THE TASK:
Starting at the line that contains "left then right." and ending at the line that contains "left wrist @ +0", the lines below are to be given again exactly, with nothing added.

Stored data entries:
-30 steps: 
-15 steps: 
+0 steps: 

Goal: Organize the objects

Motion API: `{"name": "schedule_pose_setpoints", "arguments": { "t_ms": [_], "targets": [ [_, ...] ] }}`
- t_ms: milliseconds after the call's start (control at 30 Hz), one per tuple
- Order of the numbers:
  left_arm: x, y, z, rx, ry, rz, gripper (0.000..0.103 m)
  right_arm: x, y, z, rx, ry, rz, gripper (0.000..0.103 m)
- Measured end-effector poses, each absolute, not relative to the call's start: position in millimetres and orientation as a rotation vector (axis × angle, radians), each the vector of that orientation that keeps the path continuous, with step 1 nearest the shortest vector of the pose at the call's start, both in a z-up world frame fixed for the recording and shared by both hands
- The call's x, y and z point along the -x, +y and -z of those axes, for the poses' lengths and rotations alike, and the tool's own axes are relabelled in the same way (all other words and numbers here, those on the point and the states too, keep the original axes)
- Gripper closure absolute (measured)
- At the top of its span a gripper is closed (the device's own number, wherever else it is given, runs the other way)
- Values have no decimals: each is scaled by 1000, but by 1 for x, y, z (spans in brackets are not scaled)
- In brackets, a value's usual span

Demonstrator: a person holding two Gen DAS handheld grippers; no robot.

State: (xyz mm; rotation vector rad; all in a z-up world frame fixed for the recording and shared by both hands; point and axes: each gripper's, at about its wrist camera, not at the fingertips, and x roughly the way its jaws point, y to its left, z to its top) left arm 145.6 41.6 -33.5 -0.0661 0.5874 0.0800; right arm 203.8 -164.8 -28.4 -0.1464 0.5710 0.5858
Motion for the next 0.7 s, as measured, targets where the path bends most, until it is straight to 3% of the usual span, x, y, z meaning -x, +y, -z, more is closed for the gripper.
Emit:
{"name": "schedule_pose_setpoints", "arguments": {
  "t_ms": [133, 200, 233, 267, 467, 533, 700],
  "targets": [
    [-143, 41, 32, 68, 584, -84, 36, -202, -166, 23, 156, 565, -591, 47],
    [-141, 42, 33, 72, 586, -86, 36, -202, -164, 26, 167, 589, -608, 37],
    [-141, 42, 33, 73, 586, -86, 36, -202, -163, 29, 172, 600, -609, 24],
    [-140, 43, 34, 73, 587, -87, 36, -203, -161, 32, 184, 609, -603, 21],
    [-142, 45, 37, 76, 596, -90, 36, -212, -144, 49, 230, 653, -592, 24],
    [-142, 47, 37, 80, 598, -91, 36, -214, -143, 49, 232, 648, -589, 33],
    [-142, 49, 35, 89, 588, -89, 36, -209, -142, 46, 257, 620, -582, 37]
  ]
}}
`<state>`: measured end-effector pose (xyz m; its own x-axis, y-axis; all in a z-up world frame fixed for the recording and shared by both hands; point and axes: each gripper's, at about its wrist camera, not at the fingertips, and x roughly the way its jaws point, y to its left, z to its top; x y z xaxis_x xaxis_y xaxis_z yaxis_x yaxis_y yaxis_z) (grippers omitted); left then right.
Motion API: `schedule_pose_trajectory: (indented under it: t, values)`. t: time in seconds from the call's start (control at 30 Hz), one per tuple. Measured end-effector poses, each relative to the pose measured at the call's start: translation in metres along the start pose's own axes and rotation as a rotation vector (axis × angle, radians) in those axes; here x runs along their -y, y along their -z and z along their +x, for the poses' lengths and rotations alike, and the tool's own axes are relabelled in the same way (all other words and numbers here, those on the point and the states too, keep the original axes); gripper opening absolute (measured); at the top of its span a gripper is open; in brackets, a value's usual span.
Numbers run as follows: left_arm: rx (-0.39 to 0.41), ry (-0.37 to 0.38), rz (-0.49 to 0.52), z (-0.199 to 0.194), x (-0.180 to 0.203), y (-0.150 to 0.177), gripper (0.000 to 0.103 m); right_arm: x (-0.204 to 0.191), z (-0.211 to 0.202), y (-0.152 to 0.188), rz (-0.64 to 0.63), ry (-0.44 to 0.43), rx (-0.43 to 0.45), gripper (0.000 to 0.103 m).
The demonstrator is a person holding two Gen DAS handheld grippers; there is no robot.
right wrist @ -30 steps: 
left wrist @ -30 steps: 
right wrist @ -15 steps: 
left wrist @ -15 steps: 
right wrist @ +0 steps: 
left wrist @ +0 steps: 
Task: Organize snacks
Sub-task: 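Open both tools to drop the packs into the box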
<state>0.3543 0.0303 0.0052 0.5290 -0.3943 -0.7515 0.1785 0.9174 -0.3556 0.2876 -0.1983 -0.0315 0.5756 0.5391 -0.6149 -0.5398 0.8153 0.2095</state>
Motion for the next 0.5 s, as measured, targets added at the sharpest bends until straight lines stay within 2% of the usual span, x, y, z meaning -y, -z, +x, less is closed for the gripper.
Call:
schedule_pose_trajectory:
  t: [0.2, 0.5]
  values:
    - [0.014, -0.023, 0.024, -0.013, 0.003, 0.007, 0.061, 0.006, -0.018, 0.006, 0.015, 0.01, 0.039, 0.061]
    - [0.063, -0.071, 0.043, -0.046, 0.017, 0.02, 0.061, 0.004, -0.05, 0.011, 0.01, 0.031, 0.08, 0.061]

WRITTEN RESPONSE:
`<state>`: measured end-effector pose (xyz m; its own x-axis, y-axis; all in a z-up world frame fixed for the recording and shared by both hands; point and axes: each gripper's, at about its wrist camera, not at the fingertips, and x roughly the way its jaws point, y to its left, z to its top; x y z xaxis_x xaxis_y xaxis_z yaxis_x yaxis_y yaxis_z) (grippers omitted); left then right.
Motion API: `schedule_pose_trajectory: (indented under it: t, values)`. t: time in seconds from the call's start (control at 30 Hz), one per tuple. Measured end-effector poses, each relative to the pose measured at the call's start: translation in metres along the start pose's own axes and rotation as a rotation vector (axis × angle, radians) in those axes; here x runs along their -y, y along their -z and z along their +x, for the poses' lengths and rotations alike, and the tool's own axes are relabelled in the same way (all other words and numbers here, those on the point and the states too, keep the original axes); gripper opening absolute (measured); at the top of its span a gripper is open; in brackets, a value's usual span.
Numbers run as follows: left_arm: rx (-0.39 to 0.41), ry (-0.37 to 0.38), rz (-0.49 to 0.52), z (-0.199 to 0.194), x (-0.180 to 0.203), y (-0.150 to 0.177), gripper (0.000 to 0.103 m); right_arm: x (-0.204 to 0.191), z (-0.211 to 0.202), y (-0.152 to 0.188), rz (-0.64 to 0.63), ry (-0.44 to 0.43), rx (-0.43 to 0.45), gripper (0.000 to 0.103 m).
The demonstrator is a person holding two Gen DAS handheld grippers; there is no robot.
right wrist @ -30 steps: 
left wrist @ -30 steps: 
right wrist @ -15 steps: 
left wrist @ -15 steps: 
right wrist @ +0 steps: 
left wrist @ +0 steps: 

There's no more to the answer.